- _Work to complete_: Copy the lines below, word for word, from the first through the line containing "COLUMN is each". Leave the pictures out.

[Extracted records]

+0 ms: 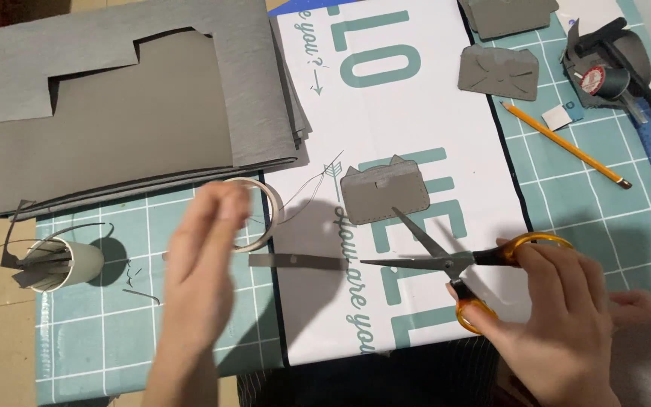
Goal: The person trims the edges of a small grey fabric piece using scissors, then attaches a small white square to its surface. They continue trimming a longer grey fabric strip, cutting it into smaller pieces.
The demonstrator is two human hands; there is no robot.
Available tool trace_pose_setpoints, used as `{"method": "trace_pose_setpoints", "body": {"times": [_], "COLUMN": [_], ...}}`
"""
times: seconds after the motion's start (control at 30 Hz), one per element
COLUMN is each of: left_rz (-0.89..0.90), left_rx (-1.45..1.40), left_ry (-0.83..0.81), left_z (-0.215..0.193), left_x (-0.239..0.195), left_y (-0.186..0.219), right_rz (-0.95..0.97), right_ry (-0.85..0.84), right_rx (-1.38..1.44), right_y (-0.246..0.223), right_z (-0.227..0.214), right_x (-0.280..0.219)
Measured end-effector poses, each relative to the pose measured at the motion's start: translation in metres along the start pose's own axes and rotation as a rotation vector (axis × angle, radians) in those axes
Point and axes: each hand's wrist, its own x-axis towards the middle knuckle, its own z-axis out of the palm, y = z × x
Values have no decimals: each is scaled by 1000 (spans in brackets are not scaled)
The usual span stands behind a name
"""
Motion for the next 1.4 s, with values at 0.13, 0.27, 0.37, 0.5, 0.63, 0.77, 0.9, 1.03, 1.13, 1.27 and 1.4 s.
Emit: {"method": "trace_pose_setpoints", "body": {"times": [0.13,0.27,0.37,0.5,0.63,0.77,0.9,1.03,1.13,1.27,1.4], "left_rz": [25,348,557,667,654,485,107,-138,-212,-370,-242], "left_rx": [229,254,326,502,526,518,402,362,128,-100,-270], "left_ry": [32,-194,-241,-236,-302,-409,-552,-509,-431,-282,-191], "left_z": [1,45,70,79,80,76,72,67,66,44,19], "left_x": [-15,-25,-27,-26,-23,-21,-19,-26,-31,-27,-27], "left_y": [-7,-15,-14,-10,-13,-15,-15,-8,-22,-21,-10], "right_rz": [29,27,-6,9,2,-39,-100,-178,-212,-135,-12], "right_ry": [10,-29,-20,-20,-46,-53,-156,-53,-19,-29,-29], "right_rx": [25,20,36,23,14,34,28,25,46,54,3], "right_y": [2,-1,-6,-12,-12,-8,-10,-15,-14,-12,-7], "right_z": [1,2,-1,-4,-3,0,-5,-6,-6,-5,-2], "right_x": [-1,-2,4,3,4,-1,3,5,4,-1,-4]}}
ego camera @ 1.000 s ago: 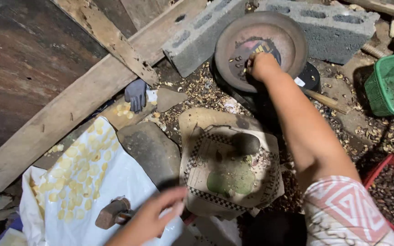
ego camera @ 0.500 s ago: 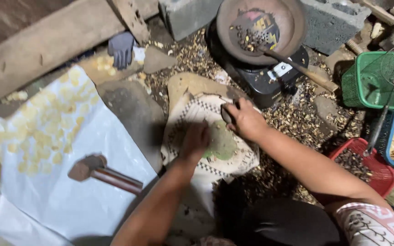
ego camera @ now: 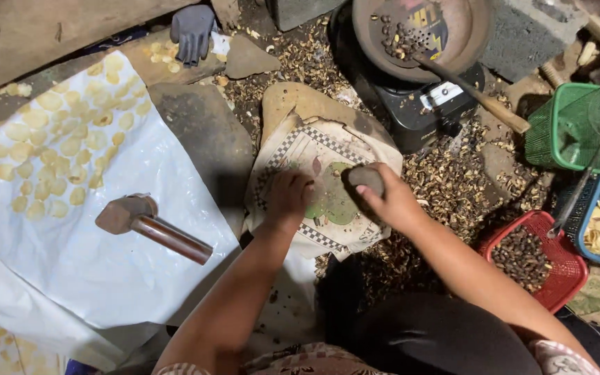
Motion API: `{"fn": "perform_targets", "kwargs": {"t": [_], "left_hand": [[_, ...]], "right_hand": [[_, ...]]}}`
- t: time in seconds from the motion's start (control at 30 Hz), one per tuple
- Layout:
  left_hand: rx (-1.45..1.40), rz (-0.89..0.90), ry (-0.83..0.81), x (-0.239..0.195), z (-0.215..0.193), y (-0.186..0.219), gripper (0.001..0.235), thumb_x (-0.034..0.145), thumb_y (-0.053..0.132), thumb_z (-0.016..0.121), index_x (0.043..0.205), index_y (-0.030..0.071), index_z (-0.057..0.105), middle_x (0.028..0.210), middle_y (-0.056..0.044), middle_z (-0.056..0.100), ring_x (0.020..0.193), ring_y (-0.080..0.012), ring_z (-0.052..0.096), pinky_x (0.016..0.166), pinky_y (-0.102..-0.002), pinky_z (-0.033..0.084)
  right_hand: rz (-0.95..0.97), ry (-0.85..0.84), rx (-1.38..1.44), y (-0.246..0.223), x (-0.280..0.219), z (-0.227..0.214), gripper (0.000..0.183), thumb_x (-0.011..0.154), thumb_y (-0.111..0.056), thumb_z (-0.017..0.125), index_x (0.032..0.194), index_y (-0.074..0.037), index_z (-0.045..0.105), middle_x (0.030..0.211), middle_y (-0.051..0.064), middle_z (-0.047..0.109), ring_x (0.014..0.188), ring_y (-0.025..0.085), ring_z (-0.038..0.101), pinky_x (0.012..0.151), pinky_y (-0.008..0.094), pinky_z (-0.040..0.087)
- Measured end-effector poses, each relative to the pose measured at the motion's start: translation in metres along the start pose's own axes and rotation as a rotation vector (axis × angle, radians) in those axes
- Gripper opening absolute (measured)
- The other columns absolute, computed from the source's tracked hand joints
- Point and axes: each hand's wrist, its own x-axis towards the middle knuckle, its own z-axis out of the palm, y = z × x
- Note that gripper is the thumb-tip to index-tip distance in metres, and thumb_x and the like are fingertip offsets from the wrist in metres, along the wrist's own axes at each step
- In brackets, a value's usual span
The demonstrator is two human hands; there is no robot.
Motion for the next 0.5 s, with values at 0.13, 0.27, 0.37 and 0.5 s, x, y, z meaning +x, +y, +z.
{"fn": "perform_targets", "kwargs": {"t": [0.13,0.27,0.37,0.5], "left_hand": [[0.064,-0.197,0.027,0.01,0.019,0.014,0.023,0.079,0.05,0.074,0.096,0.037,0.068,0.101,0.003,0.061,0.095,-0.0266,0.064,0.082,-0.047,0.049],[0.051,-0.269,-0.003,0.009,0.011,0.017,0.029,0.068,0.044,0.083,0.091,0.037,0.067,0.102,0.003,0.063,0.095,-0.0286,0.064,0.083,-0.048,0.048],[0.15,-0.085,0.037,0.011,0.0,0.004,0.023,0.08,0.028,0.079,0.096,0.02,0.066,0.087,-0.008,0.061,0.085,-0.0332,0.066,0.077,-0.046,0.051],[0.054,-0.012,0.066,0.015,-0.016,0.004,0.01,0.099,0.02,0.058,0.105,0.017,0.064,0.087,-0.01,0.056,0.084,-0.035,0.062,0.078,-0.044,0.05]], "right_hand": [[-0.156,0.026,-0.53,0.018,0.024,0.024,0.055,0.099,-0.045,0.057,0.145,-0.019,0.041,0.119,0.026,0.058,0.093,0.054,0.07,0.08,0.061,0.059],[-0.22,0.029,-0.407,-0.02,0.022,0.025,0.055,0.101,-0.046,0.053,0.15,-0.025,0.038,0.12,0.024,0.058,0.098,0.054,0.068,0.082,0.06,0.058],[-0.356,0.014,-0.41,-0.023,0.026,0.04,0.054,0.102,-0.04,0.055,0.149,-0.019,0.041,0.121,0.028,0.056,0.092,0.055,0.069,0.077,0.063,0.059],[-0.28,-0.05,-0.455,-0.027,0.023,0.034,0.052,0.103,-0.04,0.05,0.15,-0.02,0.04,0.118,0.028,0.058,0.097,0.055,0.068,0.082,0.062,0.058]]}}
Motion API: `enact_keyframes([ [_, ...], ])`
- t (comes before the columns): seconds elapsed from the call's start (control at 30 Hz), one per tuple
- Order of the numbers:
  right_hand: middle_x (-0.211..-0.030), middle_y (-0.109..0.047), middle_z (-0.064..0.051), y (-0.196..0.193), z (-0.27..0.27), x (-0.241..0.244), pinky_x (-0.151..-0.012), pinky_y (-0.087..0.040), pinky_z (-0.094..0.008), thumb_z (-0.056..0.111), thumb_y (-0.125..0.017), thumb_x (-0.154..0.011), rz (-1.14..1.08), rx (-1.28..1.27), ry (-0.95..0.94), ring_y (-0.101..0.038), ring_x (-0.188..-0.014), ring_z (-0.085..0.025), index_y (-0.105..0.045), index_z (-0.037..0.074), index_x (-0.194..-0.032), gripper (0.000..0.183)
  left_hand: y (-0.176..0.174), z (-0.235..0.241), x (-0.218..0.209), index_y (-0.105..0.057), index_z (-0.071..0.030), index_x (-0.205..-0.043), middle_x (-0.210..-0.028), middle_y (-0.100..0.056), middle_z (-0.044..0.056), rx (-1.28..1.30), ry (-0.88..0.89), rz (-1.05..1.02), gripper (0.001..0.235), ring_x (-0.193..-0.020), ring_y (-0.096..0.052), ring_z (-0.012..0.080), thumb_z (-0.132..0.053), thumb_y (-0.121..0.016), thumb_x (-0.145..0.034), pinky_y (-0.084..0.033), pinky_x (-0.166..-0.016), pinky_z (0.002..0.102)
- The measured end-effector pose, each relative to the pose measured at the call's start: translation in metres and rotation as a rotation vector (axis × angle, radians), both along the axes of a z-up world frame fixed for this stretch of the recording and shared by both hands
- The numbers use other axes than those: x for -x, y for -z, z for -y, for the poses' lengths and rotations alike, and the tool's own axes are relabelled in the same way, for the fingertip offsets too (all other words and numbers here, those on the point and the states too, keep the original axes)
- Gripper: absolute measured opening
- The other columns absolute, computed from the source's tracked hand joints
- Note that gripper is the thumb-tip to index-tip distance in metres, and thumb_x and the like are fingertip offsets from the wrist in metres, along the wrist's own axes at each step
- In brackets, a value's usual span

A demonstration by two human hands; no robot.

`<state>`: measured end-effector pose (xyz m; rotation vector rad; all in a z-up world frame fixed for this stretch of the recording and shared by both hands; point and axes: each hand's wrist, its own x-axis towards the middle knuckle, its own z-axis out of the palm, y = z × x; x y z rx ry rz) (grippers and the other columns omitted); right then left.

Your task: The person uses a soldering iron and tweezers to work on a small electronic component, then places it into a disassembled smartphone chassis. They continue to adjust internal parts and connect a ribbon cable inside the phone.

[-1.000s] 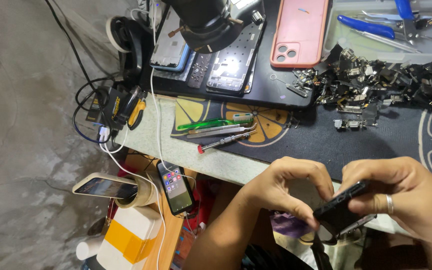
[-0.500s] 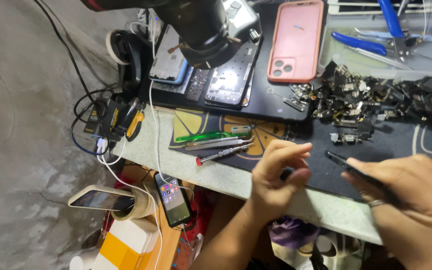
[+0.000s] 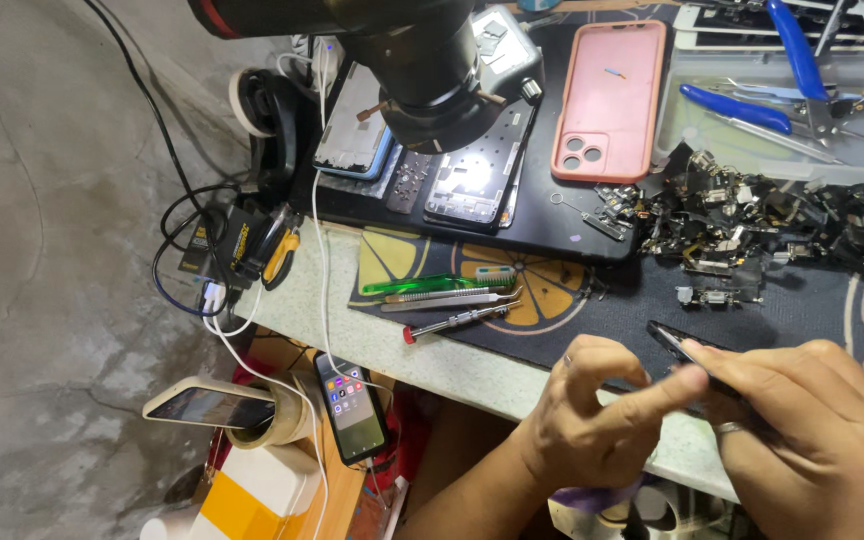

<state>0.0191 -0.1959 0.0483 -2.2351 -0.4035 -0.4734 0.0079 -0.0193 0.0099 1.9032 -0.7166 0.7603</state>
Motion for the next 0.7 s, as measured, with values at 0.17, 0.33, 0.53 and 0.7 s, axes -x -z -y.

- _Written reply_:
+0 ms: 
Goal: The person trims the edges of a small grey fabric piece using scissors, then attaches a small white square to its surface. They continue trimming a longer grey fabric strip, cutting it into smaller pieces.
The demonstrator is two human hands; there is no robot.
Available tool trace_pose_setpoints, used as `{"method": "trace_pose_setpoints", "body": {"times": [_], "COLUMN": [_], ...}}`
"""
times: seconds after the motion's start (control at 30 Hz), one per element
COLUMN is each of: left_rz (-0.89..0.90), left_rx (-1.45..1.40), left_ry (-0.83..0.81), left_z (-0.215..0.193), left_x (-0.239..0.195), left_y (-0.186..0.219), right_rz (-0.95..0.97), right_ry (-0.85..0.84), right_rx (-1.38..1.44), right_y (-0.246..0.223), right_z (-0.227..0.214), right_x (-0.280..0.219)

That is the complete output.